With the stronger spec, one can write tests (or prompt a model to write tests) that pass or fail unambiguously; the same is not true of the weak spec. Investing in specification quality is therefore a multiplier for AIDD: it improves both human reasoning and machine-generated code and tests.

What Good Looks Like

Effective AIDD exhibits three properties: (1) clear ownership of prompts and context (the team decides what the model sees); (2) automated checks on every change (tests, SAST, SCA, and ideally fix validation); and (3) a culture that treats AI output as draft material. The pipeline is the product: a fix proposed by the model should pass the same gates as a human-written patch.

Conceptually, that pipeline takes the following form:

Fix pipeline: finding → context → model → validate

12
[Scanner / finding] → [Context assembly: file, rule, codeflow] → [Model: propose fix]
       → [Apply patch] → [Build] → [Unit tests] → [SAST on diff] → [Human review or auto-merge]

Context assembly is the step that is often underinvested in. One constructs a single payload the model can reason over—e.g., the finding (SARIF or equivalent), the affected file(s), and a short style hint:

Context payload: finding + file + style hint

12345
{
  "finding": { "ruleId": "java/sql-injection", "message": "...", "locations": [...] },
  "file": { "path": "src/dao/UserDao.java", "contents": "..." },
  "style": "Use PreparedStatement; see findById() in this file."
}

If any step fails, the change is not shipped. The expensive part isn't the model call - it's the context assembly and the validation. Teams that skip validation end up with “AI wrote it” as a post hoc excuse for a CVE. Teams that invest in the pipeline get leverage without the regret. I've spent the last several years building systems like this between AWS and Pixee, where automation and AI integrate into the development process rather than block it.

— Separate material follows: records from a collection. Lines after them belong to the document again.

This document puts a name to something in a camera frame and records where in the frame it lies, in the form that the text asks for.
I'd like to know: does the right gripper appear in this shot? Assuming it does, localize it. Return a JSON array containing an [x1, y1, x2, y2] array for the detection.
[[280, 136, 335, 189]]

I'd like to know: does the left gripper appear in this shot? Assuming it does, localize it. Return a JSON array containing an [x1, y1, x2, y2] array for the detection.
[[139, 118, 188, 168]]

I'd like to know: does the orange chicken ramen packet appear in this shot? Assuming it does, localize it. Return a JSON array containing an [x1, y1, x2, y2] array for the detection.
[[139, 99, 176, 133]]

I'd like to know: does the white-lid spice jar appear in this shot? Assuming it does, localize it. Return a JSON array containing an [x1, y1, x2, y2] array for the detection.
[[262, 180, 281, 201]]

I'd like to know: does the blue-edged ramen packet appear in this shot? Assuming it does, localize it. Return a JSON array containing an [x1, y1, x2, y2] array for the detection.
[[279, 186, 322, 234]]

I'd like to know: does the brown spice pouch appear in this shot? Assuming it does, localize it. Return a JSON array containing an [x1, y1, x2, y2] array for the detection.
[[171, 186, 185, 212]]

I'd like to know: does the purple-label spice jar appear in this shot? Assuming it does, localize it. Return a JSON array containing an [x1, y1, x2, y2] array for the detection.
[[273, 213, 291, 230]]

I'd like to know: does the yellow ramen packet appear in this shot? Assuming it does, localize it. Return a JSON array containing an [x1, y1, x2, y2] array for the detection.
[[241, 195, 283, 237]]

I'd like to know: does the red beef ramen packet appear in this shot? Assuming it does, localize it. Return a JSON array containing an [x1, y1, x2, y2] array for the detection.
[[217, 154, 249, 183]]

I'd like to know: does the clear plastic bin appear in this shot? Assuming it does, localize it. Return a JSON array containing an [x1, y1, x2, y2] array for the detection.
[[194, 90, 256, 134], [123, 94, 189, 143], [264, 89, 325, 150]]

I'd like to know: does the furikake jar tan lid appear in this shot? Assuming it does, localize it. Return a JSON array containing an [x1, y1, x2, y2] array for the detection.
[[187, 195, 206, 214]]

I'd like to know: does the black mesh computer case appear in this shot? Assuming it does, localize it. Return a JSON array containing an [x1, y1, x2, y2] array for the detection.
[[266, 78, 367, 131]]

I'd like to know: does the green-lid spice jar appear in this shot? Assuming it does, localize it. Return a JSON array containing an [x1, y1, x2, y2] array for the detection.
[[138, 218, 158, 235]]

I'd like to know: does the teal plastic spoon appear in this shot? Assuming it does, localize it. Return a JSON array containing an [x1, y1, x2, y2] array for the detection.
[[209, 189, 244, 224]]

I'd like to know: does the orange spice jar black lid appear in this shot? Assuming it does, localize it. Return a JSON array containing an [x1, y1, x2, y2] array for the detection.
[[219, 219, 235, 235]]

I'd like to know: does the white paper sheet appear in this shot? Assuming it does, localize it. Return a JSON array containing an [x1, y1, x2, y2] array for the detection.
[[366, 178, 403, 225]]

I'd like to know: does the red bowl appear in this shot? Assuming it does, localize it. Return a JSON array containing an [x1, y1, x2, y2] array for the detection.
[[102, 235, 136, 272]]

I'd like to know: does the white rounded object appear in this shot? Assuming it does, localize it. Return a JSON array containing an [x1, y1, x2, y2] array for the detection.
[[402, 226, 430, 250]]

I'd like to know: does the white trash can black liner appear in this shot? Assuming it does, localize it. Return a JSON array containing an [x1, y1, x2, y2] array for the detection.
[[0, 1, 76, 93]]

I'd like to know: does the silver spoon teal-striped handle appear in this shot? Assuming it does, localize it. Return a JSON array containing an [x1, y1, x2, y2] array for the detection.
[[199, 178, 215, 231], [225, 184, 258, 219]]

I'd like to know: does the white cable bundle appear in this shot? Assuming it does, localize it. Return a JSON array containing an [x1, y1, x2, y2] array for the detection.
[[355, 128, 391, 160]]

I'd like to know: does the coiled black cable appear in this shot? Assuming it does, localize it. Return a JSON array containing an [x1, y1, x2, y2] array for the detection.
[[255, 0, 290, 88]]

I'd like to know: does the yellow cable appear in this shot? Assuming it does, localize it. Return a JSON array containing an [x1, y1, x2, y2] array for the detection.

AIDD means more code, faster. That's the point. But more code also means more findings, more noise, and more review fatigue... and as we covered above, speed without validation just produces defects at a higher rate. At Pixee, that's the problem we're working on: integrating with existing scanners, sorting through their findings, and separating the signal from the noise. Roughly 88% of what scanners flag turns out to be false positives. Of the true positives that remain, our automated fix merge rate across 100,000+ fixes sits at 76% - meaning three out of four times, the developer looks at the proposed fix and thinks "that's exactly the change I'd make" and hits merge. That's the bar: not just finding the problem, but proposing a fix that a human trusts enough to ship.

The broader point is this: AIDD only scales as far as your ability to keep releases unblocked. You can generate code faster than ever, but if findings pile up, reviews bottleneck, and fixes sit in a queue, the speed is an illusion. Whether it's Pixee or another tool in that space, you need something in the pipeline that triages, fixes, and clears the path. Everything in this post - the AIDD spectrum, feedback loops, spec quality - will help you write better AI-driven code. But that's only half the equation. Without tooling to keep releases moving, all that effort just shifts the bottleneck from writing code to shipping it.